🤖 AI Summary
Existing content moderation approaches struggle to detect gender-based discrimination and misogynistic content embedded in memes, as they often overlook community interactions and social dynamics. This work proposes an end-to-end trainable multimodal framework that models semantic and social relationships among memes through a novel cross-meme graph reasoning mechanism, overcoming the limitations of heuristic graph construction and instance-level reasoning. By integrating visual and textual information, the method employs a learnable graph neural network to construct semantically meaningful graph structures.
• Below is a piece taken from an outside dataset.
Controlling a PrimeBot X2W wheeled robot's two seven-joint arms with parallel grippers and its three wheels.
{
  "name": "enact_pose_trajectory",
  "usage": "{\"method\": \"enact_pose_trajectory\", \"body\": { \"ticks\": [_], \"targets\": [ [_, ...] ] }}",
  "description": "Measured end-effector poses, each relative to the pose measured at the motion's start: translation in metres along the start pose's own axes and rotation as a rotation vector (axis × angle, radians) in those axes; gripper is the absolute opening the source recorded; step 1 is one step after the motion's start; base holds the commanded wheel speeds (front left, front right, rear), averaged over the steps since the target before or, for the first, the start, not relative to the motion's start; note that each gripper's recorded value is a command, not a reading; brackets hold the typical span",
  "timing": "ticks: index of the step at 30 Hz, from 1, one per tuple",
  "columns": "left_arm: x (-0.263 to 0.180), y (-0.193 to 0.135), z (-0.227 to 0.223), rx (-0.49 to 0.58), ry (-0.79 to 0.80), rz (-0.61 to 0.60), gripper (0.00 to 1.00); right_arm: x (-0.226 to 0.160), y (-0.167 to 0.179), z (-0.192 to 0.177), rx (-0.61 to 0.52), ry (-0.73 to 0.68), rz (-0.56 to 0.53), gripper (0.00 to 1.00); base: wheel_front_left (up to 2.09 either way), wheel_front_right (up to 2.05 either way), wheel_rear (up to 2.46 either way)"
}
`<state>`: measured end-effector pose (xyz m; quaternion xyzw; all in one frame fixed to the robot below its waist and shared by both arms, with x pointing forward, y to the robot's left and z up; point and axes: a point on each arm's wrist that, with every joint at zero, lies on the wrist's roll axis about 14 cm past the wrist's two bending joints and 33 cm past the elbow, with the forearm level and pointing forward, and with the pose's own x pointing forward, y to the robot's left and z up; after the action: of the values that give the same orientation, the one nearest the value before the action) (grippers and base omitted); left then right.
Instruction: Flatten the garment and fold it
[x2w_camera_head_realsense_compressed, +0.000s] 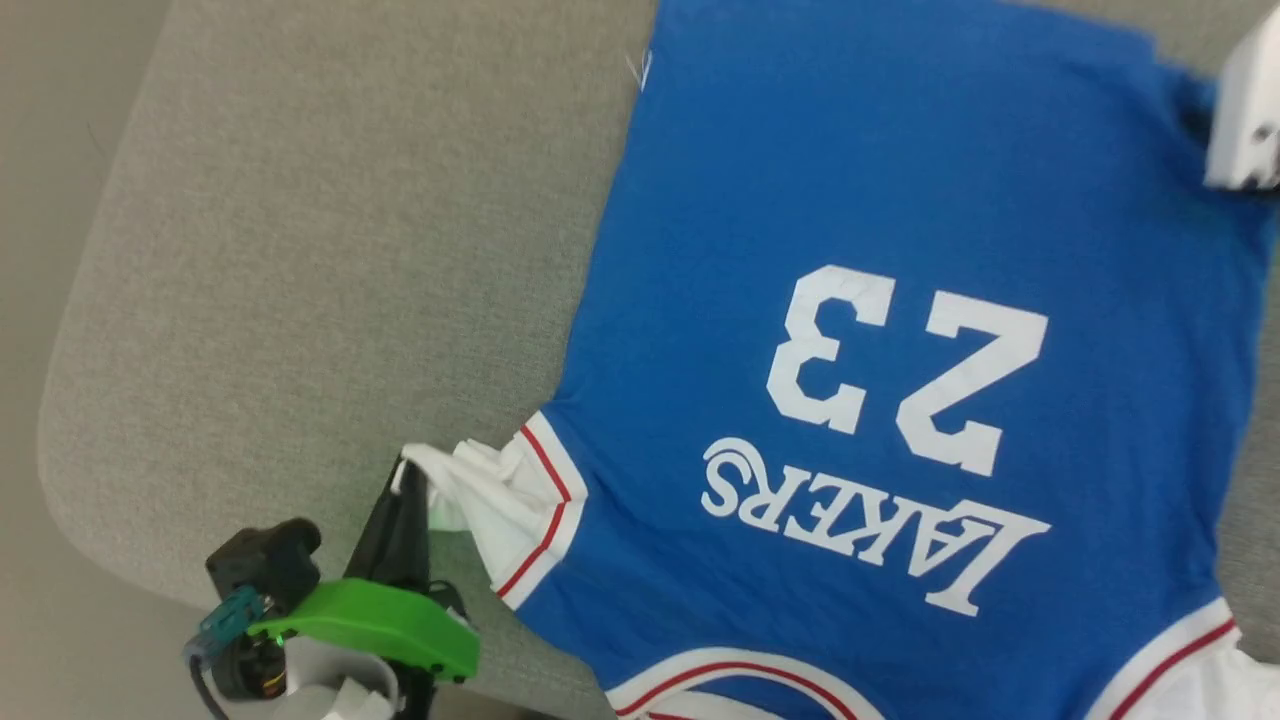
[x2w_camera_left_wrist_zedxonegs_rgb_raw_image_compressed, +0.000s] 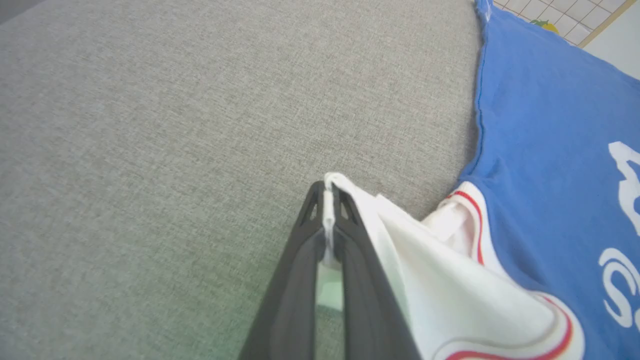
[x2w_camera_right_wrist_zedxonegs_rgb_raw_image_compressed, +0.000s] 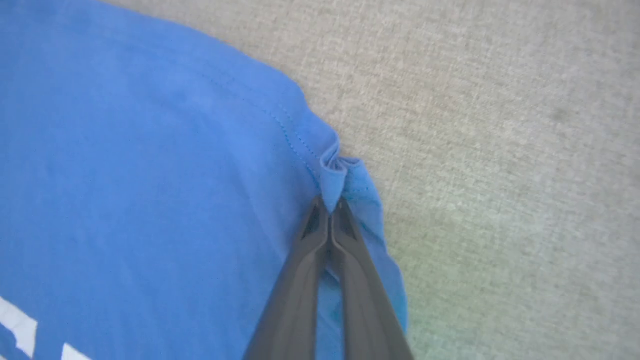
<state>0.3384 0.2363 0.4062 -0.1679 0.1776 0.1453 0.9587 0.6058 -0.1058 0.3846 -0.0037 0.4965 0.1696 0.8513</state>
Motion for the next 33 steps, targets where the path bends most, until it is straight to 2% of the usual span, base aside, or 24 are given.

Evaluated on the MAMI and EXIST benchmarks, the approach outperforms state-of-the-art methods with faster convergence and yields graph structures that exhibit strong semantic interpretability.
📝 Abstract
Women are twice as likely as men to face online harassment due to their gender. Despite recent advances in multimodal content moderation, most approaches still overlook the social dynamics behind this phenomenon, where perpetrators reinforce prejudices and group identity within like-minded communities. Graph-based methods offer a promising way to capture such interactions, yet existing solutions remain limited by heuristic graph construction, shallow modality fusion, and instance-level reasoning. In this work, we present MemeWeaver, an end-to-end trainable multimodal framework for detecting sexism and misogyny through a novel inter-meme graph reasoning mechanism. We systematically evaluate multiple visual--textual fusion strategies and show that our approach consistently outperforms state-of-the-art baselines on the MAMI and EXIST benchmarks, while achieving faster training convergence. Further analyses reveal that the learned graph structure captures semantically meaningful patterns, offering valuable insights into the relational nature of online hate.